FairenAmt, wie soll das denn gehen …?

Nichts könnte das Ehrenamt so in Bewegung bringen, wie mein Vorschlag zum FairenAmt. Die Gesellschaft hat instinktiv vermieden, Fördergelder für das Projekt bereitzustellen, damit das befürchtete soziale Chaos wenigstens bis nach der Klimakatastrophe hinausgeschoben wird.

Dabei haben wir das Chaos schon und das FairenAmt eröffnet soziale Zwischenstufen. Öffentlich werden Härten heiß diskutiert, sowohl bei Erwerbstätigkeit (Belastung, Mobbing, geforderte Weiterarbeit bis 67, seltene Einstellung in Firmen usw.), als auch sonst (Arbeitslosigkeit, Frühverrentung, Ein-Euro-Jobs, Schwarzarbeit, Einbindung von Behinderten usw.).

Das FairenAmt ist ein Modell für die Flexibilisierung menschlicher Tätigkeit im Rahmen einer modernen Gesellschaft.
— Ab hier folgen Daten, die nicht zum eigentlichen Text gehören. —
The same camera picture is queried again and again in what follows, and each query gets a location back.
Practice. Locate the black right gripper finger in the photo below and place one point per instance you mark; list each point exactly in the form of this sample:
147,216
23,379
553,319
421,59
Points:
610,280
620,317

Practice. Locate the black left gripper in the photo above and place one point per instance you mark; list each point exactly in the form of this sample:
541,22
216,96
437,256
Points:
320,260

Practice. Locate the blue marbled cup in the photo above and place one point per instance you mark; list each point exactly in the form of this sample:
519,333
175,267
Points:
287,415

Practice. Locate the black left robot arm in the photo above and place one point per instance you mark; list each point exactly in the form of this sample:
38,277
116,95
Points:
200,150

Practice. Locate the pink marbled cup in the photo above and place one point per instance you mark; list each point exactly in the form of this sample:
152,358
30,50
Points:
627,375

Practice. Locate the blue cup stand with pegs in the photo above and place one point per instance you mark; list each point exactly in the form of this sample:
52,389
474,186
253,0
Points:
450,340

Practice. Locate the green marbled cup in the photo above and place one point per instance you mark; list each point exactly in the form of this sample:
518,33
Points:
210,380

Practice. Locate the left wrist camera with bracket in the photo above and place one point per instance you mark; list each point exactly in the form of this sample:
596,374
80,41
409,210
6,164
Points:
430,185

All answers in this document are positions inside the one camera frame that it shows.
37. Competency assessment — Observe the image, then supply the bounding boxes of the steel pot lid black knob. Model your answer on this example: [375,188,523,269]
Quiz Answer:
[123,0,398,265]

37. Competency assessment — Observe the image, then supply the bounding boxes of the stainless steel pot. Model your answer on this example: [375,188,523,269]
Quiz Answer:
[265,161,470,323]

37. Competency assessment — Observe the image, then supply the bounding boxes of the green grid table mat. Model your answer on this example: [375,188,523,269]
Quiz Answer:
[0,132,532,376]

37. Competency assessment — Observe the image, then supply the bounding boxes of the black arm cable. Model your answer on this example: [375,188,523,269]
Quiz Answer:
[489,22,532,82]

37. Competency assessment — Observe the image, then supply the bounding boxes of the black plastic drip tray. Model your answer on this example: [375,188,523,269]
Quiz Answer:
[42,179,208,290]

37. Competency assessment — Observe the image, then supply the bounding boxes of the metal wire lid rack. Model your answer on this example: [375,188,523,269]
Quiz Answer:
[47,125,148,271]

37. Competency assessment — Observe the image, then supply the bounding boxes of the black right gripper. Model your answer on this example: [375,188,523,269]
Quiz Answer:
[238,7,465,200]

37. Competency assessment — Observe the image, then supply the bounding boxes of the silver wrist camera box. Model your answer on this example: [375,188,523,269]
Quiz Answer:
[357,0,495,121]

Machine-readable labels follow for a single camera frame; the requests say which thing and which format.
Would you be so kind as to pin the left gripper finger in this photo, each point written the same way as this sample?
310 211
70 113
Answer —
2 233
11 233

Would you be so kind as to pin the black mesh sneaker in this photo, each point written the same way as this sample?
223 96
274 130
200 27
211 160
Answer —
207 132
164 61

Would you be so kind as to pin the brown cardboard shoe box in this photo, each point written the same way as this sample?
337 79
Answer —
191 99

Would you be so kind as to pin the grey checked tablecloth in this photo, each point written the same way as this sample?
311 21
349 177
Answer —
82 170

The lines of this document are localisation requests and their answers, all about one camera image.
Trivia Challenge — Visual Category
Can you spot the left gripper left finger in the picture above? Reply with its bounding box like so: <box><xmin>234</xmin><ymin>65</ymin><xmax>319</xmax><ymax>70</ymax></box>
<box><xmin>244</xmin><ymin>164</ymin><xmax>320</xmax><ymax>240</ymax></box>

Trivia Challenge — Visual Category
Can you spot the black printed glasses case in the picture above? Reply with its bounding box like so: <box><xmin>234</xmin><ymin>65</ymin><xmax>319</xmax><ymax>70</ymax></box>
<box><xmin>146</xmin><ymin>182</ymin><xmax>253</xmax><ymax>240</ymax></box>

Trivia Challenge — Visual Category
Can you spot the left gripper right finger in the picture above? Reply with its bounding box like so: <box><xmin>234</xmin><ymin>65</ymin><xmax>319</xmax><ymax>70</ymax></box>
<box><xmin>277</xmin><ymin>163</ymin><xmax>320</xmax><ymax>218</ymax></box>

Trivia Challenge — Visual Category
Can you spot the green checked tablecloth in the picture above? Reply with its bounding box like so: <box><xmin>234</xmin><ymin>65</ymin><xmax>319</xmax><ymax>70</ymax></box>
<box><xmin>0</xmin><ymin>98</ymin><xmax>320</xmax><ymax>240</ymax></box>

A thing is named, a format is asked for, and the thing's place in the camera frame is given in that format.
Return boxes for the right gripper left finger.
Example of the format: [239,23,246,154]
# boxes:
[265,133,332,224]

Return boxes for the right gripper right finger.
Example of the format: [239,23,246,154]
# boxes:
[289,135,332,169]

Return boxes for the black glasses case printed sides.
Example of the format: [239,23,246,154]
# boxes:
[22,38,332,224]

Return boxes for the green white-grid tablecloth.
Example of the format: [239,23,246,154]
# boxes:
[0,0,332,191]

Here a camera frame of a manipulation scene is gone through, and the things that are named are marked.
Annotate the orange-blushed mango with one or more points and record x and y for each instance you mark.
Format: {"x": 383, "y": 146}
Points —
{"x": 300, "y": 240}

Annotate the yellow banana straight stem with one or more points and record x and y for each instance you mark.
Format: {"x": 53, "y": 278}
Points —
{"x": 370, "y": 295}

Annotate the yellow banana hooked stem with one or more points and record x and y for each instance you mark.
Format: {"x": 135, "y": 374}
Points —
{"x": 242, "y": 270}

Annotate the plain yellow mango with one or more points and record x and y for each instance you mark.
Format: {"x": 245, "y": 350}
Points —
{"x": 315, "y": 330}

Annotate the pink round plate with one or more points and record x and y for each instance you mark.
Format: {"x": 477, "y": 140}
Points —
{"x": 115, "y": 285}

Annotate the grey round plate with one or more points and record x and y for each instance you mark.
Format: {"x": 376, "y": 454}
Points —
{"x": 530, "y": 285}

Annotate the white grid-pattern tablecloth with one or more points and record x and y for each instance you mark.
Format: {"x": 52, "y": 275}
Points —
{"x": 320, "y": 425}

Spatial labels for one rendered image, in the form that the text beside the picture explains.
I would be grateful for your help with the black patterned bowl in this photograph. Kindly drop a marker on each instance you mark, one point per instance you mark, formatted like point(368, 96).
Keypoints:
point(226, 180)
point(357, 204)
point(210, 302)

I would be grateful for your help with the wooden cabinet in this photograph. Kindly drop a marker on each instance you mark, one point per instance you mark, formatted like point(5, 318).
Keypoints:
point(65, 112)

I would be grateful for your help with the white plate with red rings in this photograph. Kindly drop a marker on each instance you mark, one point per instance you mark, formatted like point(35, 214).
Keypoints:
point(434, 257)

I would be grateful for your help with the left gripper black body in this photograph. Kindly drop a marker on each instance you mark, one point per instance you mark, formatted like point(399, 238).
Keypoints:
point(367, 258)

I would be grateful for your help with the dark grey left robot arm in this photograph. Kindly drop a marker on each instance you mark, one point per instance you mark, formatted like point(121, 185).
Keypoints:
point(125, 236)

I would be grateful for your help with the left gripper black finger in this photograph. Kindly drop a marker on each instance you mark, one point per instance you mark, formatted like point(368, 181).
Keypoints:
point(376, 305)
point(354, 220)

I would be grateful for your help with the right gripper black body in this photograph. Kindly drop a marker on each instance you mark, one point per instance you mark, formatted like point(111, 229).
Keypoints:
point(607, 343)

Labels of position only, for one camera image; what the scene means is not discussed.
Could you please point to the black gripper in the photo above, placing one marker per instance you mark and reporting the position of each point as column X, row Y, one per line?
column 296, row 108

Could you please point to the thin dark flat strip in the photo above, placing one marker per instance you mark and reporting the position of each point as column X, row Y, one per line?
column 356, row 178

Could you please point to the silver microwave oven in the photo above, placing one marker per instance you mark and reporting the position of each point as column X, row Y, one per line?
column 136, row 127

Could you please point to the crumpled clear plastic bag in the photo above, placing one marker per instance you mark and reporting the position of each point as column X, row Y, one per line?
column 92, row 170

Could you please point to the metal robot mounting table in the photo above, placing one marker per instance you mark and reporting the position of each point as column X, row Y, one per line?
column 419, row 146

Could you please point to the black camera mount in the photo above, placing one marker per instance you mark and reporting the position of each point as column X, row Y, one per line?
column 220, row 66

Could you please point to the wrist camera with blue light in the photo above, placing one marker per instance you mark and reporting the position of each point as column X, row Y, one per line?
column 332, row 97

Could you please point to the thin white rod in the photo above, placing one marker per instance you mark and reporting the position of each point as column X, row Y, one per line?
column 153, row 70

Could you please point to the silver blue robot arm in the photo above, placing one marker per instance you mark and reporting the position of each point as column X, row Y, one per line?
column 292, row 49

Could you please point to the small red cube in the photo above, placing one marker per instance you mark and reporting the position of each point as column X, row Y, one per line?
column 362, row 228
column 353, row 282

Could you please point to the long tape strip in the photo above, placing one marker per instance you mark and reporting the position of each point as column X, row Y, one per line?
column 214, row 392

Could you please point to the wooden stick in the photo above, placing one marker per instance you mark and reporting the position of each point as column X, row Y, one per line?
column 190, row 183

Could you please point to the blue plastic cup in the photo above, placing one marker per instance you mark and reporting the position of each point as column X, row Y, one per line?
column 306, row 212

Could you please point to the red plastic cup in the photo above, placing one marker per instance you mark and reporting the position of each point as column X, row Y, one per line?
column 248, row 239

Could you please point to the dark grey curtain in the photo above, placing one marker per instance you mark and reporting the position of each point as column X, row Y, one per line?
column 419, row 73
Es ergänzt das Ehrenamt um ein „faires Taschengeld“ und eröffnet Zwischenstufen auf einer Skala von Ehrenamt bis Erwerbstätigkeit. Es könnte Millionen Freiwillige motivieren.

 

Fazit

Der gesunde Mensch will Gutes tun und darüber reden dürfen. Die gesellschaftliche Steuerung beruht oft zu sehr auf einer allzu seriösen „Soziologie ohne Kafka“. Manchmal haben Literaten die Ehre, mehr durchzublicken als die amtlichen Wissenschaftler mit ihrer Deutungshoheit. Kafka ist dies mit seinem Blick fürs Absurde, für den eigentlichen Handlungsbedarf hervorragend gelungen, ähnlich Bert Brecht.

Dort wo ich im Ehrenamt erfolgreich bin, habe ich die individuellen Hoffnungen von Belasteten auf Glück zugelassen, aufgegriffen. Bert Brecht hat uns verraten, wie einfach Glück gelingen kann:

Bertolt Brecht:  Glücklicher Vorgang

Das Kind kommt gelaufen: „Mutter, binde mir die Schürze!“ Die Schürze wird gebunden.